- Date: 6–12 July
- Edition: 5th
- Surface: Grass
- Location: Nottingham, United Kingdom

Champions

Singles
- Henry Searle

Doubles
- Tom Hands / Matthew Summers
- ← 2026 · Lexus Nottingham Challenger · 2027 →

= 2026 Lexus Nottingham Challenger II =

The 2026 Lexus Nottingham Challenger II was a professional tennis tournament played on grass courts. It was the fifth edition of the tournament which was part of the 2026 ATP Challenger Tour. It took place in Nottingham, United Kingdom between 6 and 12 July 2026.

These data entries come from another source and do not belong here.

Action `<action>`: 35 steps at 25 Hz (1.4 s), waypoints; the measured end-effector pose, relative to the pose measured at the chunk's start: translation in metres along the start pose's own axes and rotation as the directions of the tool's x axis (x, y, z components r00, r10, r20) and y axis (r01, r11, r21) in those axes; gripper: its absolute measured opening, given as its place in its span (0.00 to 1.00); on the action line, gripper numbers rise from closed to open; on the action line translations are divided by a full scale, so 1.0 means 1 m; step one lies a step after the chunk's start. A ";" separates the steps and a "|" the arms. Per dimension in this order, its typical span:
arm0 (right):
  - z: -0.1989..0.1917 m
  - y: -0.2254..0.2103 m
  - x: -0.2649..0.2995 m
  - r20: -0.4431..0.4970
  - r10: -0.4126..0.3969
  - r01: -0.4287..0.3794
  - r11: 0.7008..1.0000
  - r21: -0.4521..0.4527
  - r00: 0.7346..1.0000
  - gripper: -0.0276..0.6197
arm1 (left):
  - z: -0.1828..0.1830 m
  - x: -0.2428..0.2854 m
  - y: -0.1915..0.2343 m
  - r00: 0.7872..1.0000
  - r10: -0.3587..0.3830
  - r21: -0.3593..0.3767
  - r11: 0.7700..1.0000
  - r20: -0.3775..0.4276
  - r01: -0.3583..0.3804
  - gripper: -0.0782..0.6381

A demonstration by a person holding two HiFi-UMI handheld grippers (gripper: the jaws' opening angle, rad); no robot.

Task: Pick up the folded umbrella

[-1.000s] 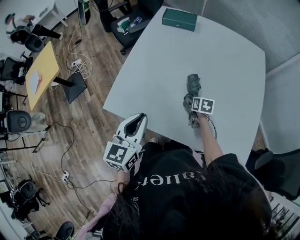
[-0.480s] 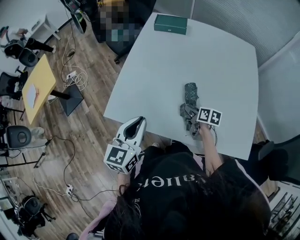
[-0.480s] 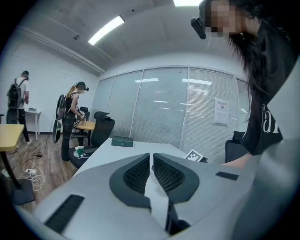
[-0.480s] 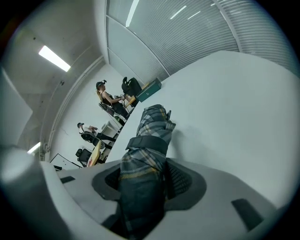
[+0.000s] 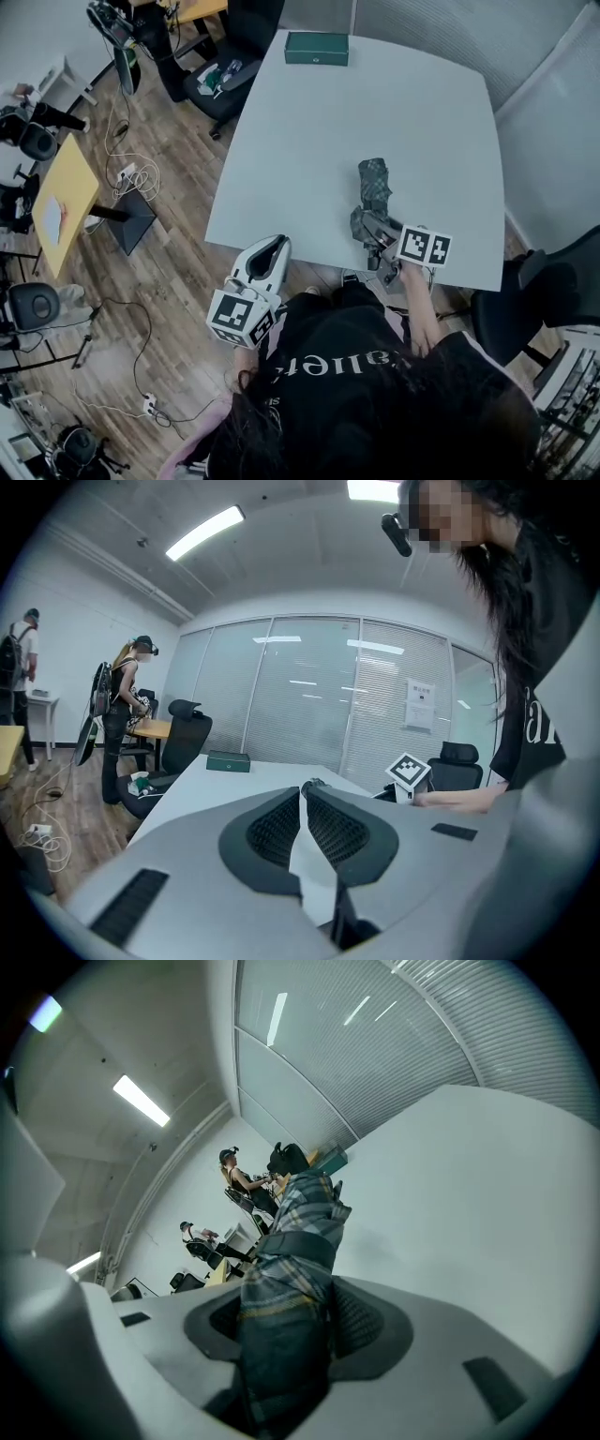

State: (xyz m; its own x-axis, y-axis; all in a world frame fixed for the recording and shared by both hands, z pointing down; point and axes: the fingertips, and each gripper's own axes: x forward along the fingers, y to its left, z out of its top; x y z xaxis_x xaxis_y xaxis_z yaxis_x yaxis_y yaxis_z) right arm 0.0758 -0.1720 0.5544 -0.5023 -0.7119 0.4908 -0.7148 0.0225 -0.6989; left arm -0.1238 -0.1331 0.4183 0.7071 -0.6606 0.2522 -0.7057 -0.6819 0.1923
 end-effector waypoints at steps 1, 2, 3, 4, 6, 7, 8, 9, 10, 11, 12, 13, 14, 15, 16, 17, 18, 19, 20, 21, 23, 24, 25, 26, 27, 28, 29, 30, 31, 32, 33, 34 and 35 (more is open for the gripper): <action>-0.004 0.008 -0.005 0.009 0.003 -0.003 1.000 -0.002 1.000 0.37 | -0.002 -0.005 -0.001 1.000 -0.013 0.001 1.000 -0.002 0.013 0.16; -0.007 0.015 -0.008 0.017 0.007 -0.007 1.000 -0.003 1.000 0.37 | -0.003 -0.008 0.000 1.000 -0.025 0.002 1.000 -0.005 0.025 0.16; -0.009 0.022 -0.010 0.025 0.011 -0.011 1.000 -0.003 1.000 0.37 | -0.004 -0.009 0.002 0.999 -0.035 0.003 0.999 -0.009 0.035 0.16; -0.010 0.028 -0.012 0.032 0.016 -0.016 1.000 -0.003 0.999 0.37 | -0.004 -0.010 0.003 0.999 -0.044 0.002 0.999 -0.013 0.044 0.16; -0.013 0.038 -0.016 0.046 0.021 -0.021 1.000 -0.004 0.999 0.37 | -0.007 -0.013 0.003 0.998 -0.065 0.000 0.998 -0.021 0.065 0.16; -0.016 0.043 -0.019 0.053 0.022 -0.022 1.000 -0.005 0.998 0.37 | -0.009 -0.015 0.002 0.997 -0.078 -0.001 0.997 -0.025 0.078 0.16; -0.021 0.048 -0.022 0.061 0.023 -0.022 1.000 -0.004 0.998 0.37 | -0.012 -0.018 0.000 0.995 -0.093 -0.002 0.996 -0.029 0.093 0.16; -0.026 0.053 -0.025 0.067 0.024 -0.024 1.000 -0.002 0.997 0.37 | -0.014 -0.021 -0.001 0.994 -0.107 -0.004 0.994 -0.032 0.107 0.16; -0.032 0.058 -0.027 0.070 0.028 -0.028 1.000 0.000 0.997 0.37 | -0.017 -0.024 -0.002 0.992 -0.120 -0.005 0.993 -0.036 0.120 0.16; -0.037 0.063 -0.029 0.072 0.032 -0.032 0.999 0.000 0.997 0.37 | -0.020 -0.026 -0.003 0.990 -0.132 -0.007 0.991 -0.039 0.132 0.16; -0.042 0.067 -0.029 0.071 0.037 -0.037 0.999 -0.001 0.997 0.37 | -0.023 -0.028 -0.004 0.989 -0.142 -0.007 0.990 -0.042 0.142 0.16; -0.046 0.071 -0.030 0.069 0.041 -0.041 0.999 -0.004 0.997 0.37 | -0.025 -0.028 -0.004 0.987 -0.152 -0.008 0.988 -0.045 0.152 0.16; -0.049 0.074 -0.030 0.064 0.045 -0.045 0.999 -0.009 0.997 0.37 | -0.026 -0.027 -0.005 0.986 -0.161 -0.009 0.987 -0.046 0.160 0.16; -0.051 0.076 -0.031 0.058 0.048 -0.048 0.999 -0.014 0.997 0.37 | -0.027 -0.026 -0.007 0.985 -0.168 -0.010 0.986 -0.047 0.168 0.16; -0.052 0.078 -0.031 0.052 0.051 -0.051 0.999 -0.017 0.997 0.37 | -0.027 -0.023 -0.008 0.984 -0.175 -0.013 0.985 -0.047 0.174 0.16; -0.054 0.079 -0.031 0.044 0.054 -0.053 0.998 -0.018 0.998 0.37 | -0.027 -0.020 -0.009 0.983 -0.179 -0.015 0.984 -0.047 0.179 0.16; -0.055 0.079 -0.031 0.035 0.056 -0.056 0.998 -0.018 0.998 0.37 | -0.028 -0.017 -0.011 0.982 -0.182 -0.017 0.983 -0.049 0.181 0.16; -0.057 0.078 -0.031 0.024 0.059 -0.059 0.998 -0.016 0.998 0.37 | -0.027 -0.013 -0.012 0.982 -0.183 -0.017 0.983 -0.050 0.183 0.16; -0.058 0.078 -0.031 0.015 0.063 -0.063 0.998 -0.014 0.998 0.37 | -0.027 -0.009 -0.013 0.982 -0.184 -0.017 0.983 -0.050 0.184 0.16; -0.058 0.079 -0.032 0.007 0.069 -0.069 0.998 -0.012 0.998 0.37 | -0.025 -0.006 -0.015 0.982 -0.185 -0.016 0.983 -0.049 0.185 0.16; -0.056 0.082 -0.033 -0.005 0.085 -0.085 0.996 -0.012 0.996 0.37 | -0.021 -0.001 -0.018 0.981 -0.186 -0.017 0.982 -0.044 0.186 0.16; -0.055 0.083 -0.034 -0.012 0.091 -0.091 0.996 -0.014 0.996 0.37 | -0.019 0.002 -0.020 0.982 -0.185 -0.018 0.983 -0.043 0.185 0.16; -0.055 0.083 -0.035 -0.019 0.096 -0.097 0.995 -0.018 0.995 0.37 | -0.019 0.004 -0.022 0.982 -0.182 -0.019 0.983 -0.044 0.182 0.16; -0.054 0.082 -0.035 -0.026 0.101 -0.101 0.995 -0.022 0.995 0.37 | -0.019 0.006 -0.023 0.983 -0.178 -0.020 0.984 -0.045 0.177 0.16; -0.054 0.082 -0.036 -0.032 0.105 -0.106 0.994 -0.025 0.994 0.37 | -0.020 0.007 -0.025 0.984 -0.173 -0.022 0.985 -0.046 0.172 0.16; -0.054 0.081 -0.037 -0.038 0.111 -0.112 0.993 -0.026 0.993 0.37 | -0.021 0.008 -0.027 0.985 -0.168 -0.025 0.986 -0.047 0.167 0.16; -0.054 0.081 -0.038 -0.043 0.117 -0.119 0.993 -0.026 0.992 0.37 | -0.021 0.009 -0.030 0.985 -0.164 -0.027 0.986 -0.047 0.163 0.16; -0.053 0.080 -0.041 -0.047 0.125 -0.126 0.992 -0.026 0.991 0.37 | -0.021 0.010 -0.034 0.986 -0.160 -0.028 0.987 -0.048 0.159 0.16; -0.053 0.079 -0.045 -0.051 0.131 -0.133 0.991 -0.026 0.990 0.37 | -0.021 0.011 -0.039 0.986 -0.157 -0.028 0.987 -0.049 0.156 0.16; -0.053 0.078 -0.050 -0.053 0.137 -0.139 0.990 -0.027 0.989 0.37 | -0.022 0.012 -0.045 0.987 -0.154 -0.026 0.988 -0.051 0.153 0.16; -0.052 0.076 -0.055 -0.054 0.142 -0.143 0.989 -0.029 0.988 0.37 | -0.024 0.013 -0.051 0.987 -0.151 -0.024 0.988 -0.053 0.150 0.16; -0.052 0.074 -0.059 -0.054 0.146 -0.148 0.988 -0.030 0.988 0.37 | -0.025 0.013 -0.057 0.988 -0.147 -0.024 0.989 -0.056 0.146 0.16; -0.052 0.072 -0.064 -0.053 0.152 -0.154 0.988 -0.032 0.987 0.37 | -0.026 0.013 -0.062 0.988 -0.142 -0.023 0.990 -0.058 0.141 0.16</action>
State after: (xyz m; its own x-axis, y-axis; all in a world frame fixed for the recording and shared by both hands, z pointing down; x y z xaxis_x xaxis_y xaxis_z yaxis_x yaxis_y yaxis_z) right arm 0.0308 -0.0883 0.4995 -0.6303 -0.6617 0.4060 -0.6442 0.1541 -0.7491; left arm -0.0723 -0.0916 0.4344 0.7963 -0.5376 0.2773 -0.5999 -0.7608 0.2476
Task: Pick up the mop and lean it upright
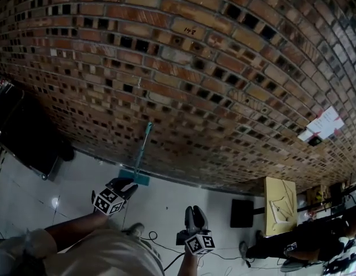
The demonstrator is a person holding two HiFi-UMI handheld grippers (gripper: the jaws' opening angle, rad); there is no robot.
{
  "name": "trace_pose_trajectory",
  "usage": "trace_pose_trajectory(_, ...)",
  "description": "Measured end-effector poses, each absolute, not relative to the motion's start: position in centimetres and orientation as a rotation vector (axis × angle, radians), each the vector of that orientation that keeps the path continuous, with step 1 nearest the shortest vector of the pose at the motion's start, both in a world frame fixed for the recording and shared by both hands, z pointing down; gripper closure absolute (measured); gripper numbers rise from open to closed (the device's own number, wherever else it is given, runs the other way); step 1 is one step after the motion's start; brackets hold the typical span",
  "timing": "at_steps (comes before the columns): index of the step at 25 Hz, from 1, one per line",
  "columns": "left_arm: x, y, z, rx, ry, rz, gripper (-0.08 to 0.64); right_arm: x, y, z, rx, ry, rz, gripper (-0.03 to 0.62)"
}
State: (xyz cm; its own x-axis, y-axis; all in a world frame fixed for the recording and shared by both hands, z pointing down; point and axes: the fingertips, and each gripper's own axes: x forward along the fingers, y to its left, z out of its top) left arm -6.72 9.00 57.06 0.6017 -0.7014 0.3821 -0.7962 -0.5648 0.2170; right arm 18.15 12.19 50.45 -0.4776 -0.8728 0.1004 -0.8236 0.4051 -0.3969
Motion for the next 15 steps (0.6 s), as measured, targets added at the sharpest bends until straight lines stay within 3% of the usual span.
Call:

==Singles main-draw entrants==
===Seeds===

| Country | Player | Rank^{1} | Seed |
|---|---|---|---|
| FRA | Clément Chidekh | 205 | 1 |
| GBR | Felix Gill | 220 | 2 |
| CHN | Zhou Yi | 240 | 3 |
| GBR | Henry Searle | 273 | 4 |
| GBR | Alastair Gray | 277 | 5 |
| FRA | Antoine Ghibaudo | 298 | 6 |
| ITA | Filippo Romano | 312 | 7 |
| GBR | Johannus Monday | 313 | 8 |

- ^{1} Rankings are as of 29 June 2026.

===Other entrants===
The following players received wildcards into the singles main draw:
- GBR Oliver Bonding
- GBR Matthew Summers
- GBR Oscar Weightman

The following players received entry from the qualifying draw:
- GBR Patrick Brady
- NOR Herman Høyeraal
- BUL Ivan Ivanov
- GBR William Jansen
- ISR Amit Vales
- GBR Marcus Walters

==Champions==
===Singles===

- GBR Henry Searle def. FRA Clément Chidekh 6–4, 6–4.

===Doubles===

- GBR Tom Hands / GBR Matthew Summers def. TUR Arda Azkara / TUR S Mert Özdemir 6–4, 4–6, [12–10].